Le co-développement est en fait la première étape des partenariats tels qu'envisagés dans le modèle économique de l'entreprise. "On signe une collaboration de recherche sur une biomolécule qui appartient à la pharma, qui le conjugue à un de nos vecteurs. Cette collaboration est facturée en temps ingénieur ou post-doc. Ensuite, si le partenaire veut poursuivre les tests, il signe un accord de licence pour pouvoir utiliser notre technologie qui fera partie de la molécule médicamenteuse qu'il développe". S'il s'avère que le vecteur améliore l'efficacité du traitement, la pharma peut alors développer sa molécule vectorisée, reversant à Vect-Horus des royalties en plus des revenus de licence. "Soit plusieurs dizaines de millions d'euros pour le développement du produit jusqu'à l'autorisation de mise sur le marché", précise Alexandre Tokay.
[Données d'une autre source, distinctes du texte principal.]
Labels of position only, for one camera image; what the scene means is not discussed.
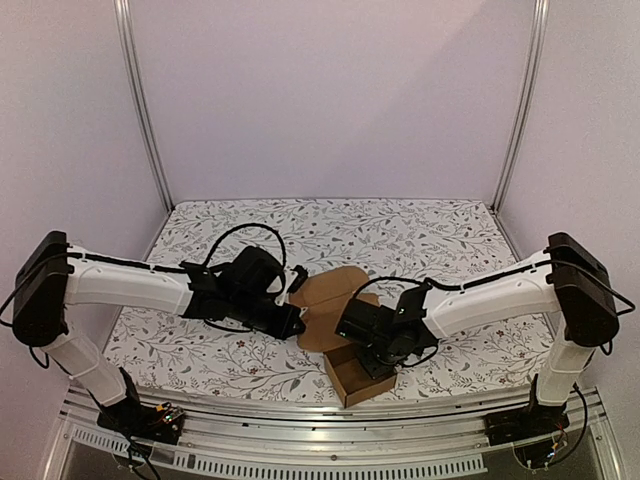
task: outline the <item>brown cardboard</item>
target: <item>brown cardboard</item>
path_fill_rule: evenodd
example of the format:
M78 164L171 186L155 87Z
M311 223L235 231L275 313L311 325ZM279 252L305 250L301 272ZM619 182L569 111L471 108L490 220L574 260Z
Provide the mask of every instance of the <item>brown cardboard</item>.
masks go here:
M373 380L360 365L356 348L349 344L324 354L327 375L345 408L387 392L396 385L395 373Z
M358 267L340 267L307 279L289 298L291 304L307 308L302 316L307 328L298 335L298 346L309 352L326 352L348 345L335 330L351 295L368 280ZM378 305L375 294L364 293L358 298Z

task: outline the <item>floral tablecloth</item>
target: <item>floral tablecloth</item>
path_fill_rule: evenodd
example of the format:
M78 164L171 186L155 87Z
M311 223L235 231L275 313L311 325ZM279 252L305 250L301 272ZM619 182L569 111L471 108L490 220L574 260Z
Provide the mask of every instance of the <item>floral tablecloth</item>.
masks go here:
M443 200L244 200L178 205L150 261L202 261L215 239L244 222L277 228L288 264L311 274L358 265L371 277L431 276L456 282L515 261L480 202ZM279 258L268 232L247 229L225 240L214 262L259 244ZM393 306L402 288L372 292ZM420 367L402 370L396 388L370 402L458 395L526 384L544 361L551 337L541 317L526 316L460 332ZM140 385L234 398L336 404L321 354L295 338L230 334L198 320L125 308L106 346Z

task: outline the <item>metal rail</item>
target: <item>metal rail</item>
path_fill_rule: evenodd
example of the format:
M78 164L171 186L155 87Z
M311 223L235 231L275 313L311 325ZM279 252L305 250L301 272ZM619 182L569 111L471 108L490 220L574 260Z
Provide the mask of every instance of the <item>metal rail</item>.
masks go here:
M547 16L549 12L549 0L536 0L533 26L531 30L531 41L529 43L529 53L527 55L527 64L525 69L524 81L520 92L520 100L518 102L518 110L516 118L511 130L507 153L502 165L500 179L493 196L491 210L499 214L504 205L504 201L509 190L509 184L513 177L513 171L518 160L520 145L525 133L529 110L533 99L536 78L540 67L540 58L542 56L542 47L544 45L544 34L547 28Z
M129 10L129 0L115 0L116 20L118 22L118 31L120 32L120 43L122 44L122 53L124 55L124 63L127 69L127 77L129 86L131 87L131 95L133 97L133 105L140 124L140 133L144 141L144 147L149 160L149 167L160 195L160 200L167 212L173 210L175 203L169 190L169 182L160 160L160 152L156 143L156 137L153 133L151 117L147 107L147 100L142 87L142 77L140 75L140 65L138 63L138 54L133 39L133 29L131 23L131 12Z
M585 395L589 421L599 425L606 418L600 397L595 389L586 390ZM457 478L486 471L482 455L511 445L489 446L482 417L526 404L528 388L373 403L347 410L144 388L141 399L149 404L170 400L187 411L179 444L153 445L152 460L162 467L216 478L249 478L247 472L253 469L253 478L264 479L369 480L374 478L367 476L369 472L376 472L377 478L404 480ZM569 399L567 411L569 430L580 429L584 417L577 396ZM59 478L64 463L60 456L66 456L70 442L126 454L126 441L97 427L97 416L86 391L72 387L60 412L62 433L45 478ZM611 451L599 452L606 457L601 463L619 465Z

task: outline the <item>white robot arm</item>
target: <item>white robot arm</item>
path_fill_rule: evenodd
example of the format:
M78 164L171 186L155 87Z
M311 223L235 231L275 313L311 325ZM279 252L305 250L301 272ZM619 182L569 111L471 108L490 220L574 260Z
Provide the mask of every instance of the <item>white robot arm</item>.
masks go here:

Un modèle hybride où la prise de risque est limitée. "Le risque que prennent nos actionnaires porte sur la technologie et non sur le développement pharmaceutique qui repose sur notre partenaire".

L'an dernier, l'entreprise a réalisé un chiffre d'affaire d'environ 900 000 euros. De quoi amortir une partie de la recherche mais pas d'assurer une rentabilité en raison des importants coûts et investissements. C'est pour cette raison qu'elle vient de clôturer une nouvelle levée de fonds à hauteur de 6,7 millions d'euros. De quoi développer de nouvelles familles de vecteurs, dans le cadre de la prise en charge de cancers mais pas seulement, sur un champs d'organes cibles élargis. "Nous voulons aussi avancer dans la vectorisation de molécules innovantes que sont les acides nucléiques capables d'inhiber l'expression d'un gène". Un champ d'études qui ouvre des perspectives dans le traitement de maladies musculaires notamment.

Enfin, Vect-Horus nourrit le projet de concevoir ses propres produits sur le long terme. Ce qui prend du temps et exige d'importants moyens financiers. Elle peut d'ores et déjà s'appuyer sur une équipe de 37 personnes dont vingt-cinq chercheurs et une demi-douzaine de techniciens.